• SUPPLIED MATERIAL:

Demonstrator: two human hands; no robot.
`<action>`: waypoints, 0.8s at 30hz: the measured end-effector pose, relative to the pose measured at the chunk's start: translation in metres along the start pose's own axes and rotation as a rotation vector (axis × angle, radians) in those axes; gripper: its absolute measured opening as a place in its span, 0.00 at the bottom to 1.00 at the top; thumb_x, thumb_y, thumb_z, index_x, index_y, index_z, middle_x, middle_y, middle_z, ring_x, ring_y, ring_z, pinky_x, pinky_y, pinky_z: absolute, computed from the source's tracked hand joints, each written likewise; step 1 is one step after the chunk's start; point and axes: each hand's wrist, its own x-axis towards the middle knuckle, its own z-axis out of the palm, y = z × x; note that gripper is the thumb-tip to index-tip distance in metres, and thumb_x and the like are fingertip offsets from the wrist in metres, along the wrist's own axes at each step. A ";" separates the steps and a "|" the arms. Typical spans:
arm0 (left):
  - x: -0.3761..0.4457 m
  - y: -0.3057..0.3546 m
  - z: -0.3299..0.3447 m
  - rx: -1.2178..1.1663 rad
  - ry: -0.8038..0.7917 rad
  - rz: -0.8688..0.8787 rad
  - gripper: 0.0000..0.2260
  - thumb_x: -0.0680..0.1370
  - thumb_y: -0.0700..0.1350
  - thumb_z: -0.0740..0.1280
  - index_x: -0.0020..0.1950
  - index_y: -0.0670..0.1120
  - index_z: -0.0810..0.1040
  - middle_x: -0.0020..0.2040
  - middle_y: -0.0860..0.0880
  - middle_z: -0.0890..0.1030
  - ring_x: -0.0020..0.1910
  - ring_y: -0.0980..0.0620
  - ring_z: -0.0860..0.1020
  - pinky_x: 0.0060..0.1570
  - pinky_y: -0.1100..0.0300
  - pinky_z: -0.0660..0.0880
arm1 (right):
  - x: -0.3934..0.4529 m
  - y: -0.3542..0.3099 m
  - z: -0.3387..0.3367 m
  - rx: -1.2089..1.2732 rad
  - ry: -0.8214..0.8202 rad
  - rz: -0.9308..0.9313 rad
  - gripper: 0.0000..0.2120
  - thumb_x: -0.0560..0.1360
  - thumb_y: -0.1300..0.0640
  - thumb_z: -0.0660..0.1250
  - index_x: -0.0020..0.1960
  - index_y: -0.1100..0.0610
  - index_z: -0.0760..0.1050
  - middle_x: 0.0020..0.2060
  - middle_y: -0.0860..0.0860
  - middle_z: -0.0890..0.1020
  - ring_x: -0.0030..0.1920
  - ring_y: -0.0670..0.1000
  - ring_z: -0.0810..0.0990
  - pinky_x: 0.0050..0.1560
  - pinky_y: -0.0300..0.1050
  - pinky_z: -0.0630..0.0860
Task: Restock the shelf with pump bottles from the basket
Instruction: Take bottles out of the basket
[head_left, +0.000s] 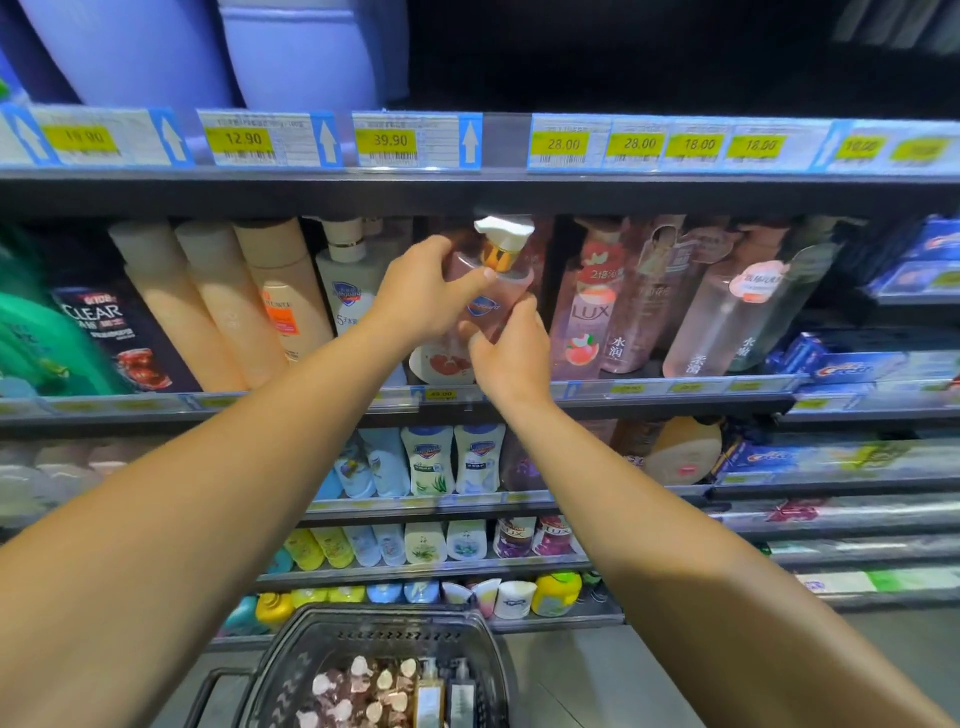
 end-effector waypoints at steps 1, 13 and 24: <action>-0.002 -0.002 -0.001 -0.009 0.010 -0.006 0.18 0.77 0.56 0.68 0.53 0.40 0.76 0.47 0.43 0.81 0.46 0.44 0.78 0.45 0.49 0.74 | -0.002 -0.001 0.001 -0.041 0.009 -0.015 0.19 0.74 0.49 0.70 0.60 0.55 0.67 0.55 0.51 0.75 0.56 0.54 0.76 0.52 0.51 0.76; 0.013 -0.017 -0.006 -0.115 0.096 -0.257 0.21 0.75 0.59 0.67 0.53 0.41 0.79 0.47 0.44 0.82 0.47 0.44 0.80 0.47 0.50 0.78 | -0.001 -0.020 0.002 -0.160 0.041 -0.123 0.30 0.76 0.53 0.67 0.73 0.55 0.57 0.65 0.53 0.71 0.60 0.57 0.76 0.52 0.51 0.71; 0.003 -0.018 0.007 -0.193 0.104 -0.360 0.17 0.77 0.52 0.67 0.50 0.38 0.75 0.39 0.45 0.75 0.40 0.46 0.74 0.38 0.55 0.71 | 0.001 -0.001 0.004 -0.142 -0.075 -0.245 0.31 0.75 0.56 0.68 0.75 0.55 0.59 0.69 0.52 0.69 0.65 0.54 0.72 0.62 0.50 0.71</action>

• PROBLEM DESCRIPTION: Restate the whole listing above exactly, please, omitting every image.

• YOUR SOLUTION:
Demonstrator: two human hands; no robot.
`<action>`: waypoints, 0.8s at 30hz: the measured end-effector pose, relative to the pose measured at the chunk's start: translation in metres along the start pose's own axes and rotation as a rotation vector (axis × angle, radians) in those axes; gripper: its absolute measured opening as a place in its span, 0.00 at the bottom to 1.00 at the top; thumb_x, thumb_y, thumb_z, index_x, index_y, index_z, middle_x, middle_y, middle_z, ring_x, ring_y, ring_z, pinky_x, pinky_y, pinky_z: absolute, computed from the source's tracked hand joints, each written likewise; step 1 is one step after the chunk's start; point and axes: each hand's wrist, its own x-axis towards the middle knuckle, its own z-axis out of the palm, y = z × x; note that gripper is the thumb-tip to index-tip distance in metres, and thumb_x and the like are fingertip offsets from the wrist in metres, along the wrist's own axes at each step. A ";" separates the steps and a "|" the arms. Typical spans:
arm0 (left):
  - x: -0.3761..0.4457 m
  - y: -0.3057..0.3546 m
  - z: -0.3299..0.3447 m
  - rx: -1.2178..1.1663 rad
  - ry: -0.8038..0.7917 rad
  - rz: -0.8688..0.8787 rad
  - gripper: 0.0000..0.2260
  - thumb_x: -0.0680..0.1370
  - thumb_y: -0.0700..0.1350
  - thumb_z: -0.0740..0.1280
  - index_x: -0.0020..0.1950
  - index_y: -0.0670..0.1120
  - index_z: -0.0810..0.1040
  - middle_x: -0.0020..0.2040
  - middle_y: -0.0860..0.0880
  - middle_z: -0.0890..0.1030
  - ring_x: -0.0020..0.1910
  - ring_y: -0.0980..0.0620
  - ring_z: -0.0860..0.1020
  - pinky_x: 0.0060..0.1570
  - pinky_y: -0.1100..0.0300
  - pinky_z: -0.0660..0.0880
arm1 (right):
  - x: -0.3934..0.4529 m
  - y: -0.3542..0.3099 m
  - z: -0.3387..0.3367 m
  - rx: -1.2089..1.2732 rad
  - ry: -0.8214..0.8202 rad
  - rz: -0.9308..0.9313 rad
  - gripper: 0.0000..0.2120
  - thumb_x: -0.0560..0.1360
  - thumb_y: -0.1300..0.0640
  - thumb_z: -0.0660..0.1250
  - index_x: -0.0020..0.1960
  - index_y: -0.1100..0.0610
  - index_z: -0.0760..0.1050
  - middle_x: 0.0020..0.2060
  - middle_y: -0.0860..0.0860
  - middle_z: -0.0890..0.1020
  - ring_x: -0.0030..0.1920
  - ring_y: -0.0670..0.1000
  - ring_z: -0.0810..0.0990
  - pinky_x: 0.0050..0.1560
  - pinky_y: -0.0300..0.1050
  - pinky_z: -0.0630..0.0860
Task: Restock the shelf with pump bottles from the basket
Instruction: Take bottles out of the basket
[head_left, +0.000s] 
 end-effector waypoints at steps 1, 13 and 24: <action>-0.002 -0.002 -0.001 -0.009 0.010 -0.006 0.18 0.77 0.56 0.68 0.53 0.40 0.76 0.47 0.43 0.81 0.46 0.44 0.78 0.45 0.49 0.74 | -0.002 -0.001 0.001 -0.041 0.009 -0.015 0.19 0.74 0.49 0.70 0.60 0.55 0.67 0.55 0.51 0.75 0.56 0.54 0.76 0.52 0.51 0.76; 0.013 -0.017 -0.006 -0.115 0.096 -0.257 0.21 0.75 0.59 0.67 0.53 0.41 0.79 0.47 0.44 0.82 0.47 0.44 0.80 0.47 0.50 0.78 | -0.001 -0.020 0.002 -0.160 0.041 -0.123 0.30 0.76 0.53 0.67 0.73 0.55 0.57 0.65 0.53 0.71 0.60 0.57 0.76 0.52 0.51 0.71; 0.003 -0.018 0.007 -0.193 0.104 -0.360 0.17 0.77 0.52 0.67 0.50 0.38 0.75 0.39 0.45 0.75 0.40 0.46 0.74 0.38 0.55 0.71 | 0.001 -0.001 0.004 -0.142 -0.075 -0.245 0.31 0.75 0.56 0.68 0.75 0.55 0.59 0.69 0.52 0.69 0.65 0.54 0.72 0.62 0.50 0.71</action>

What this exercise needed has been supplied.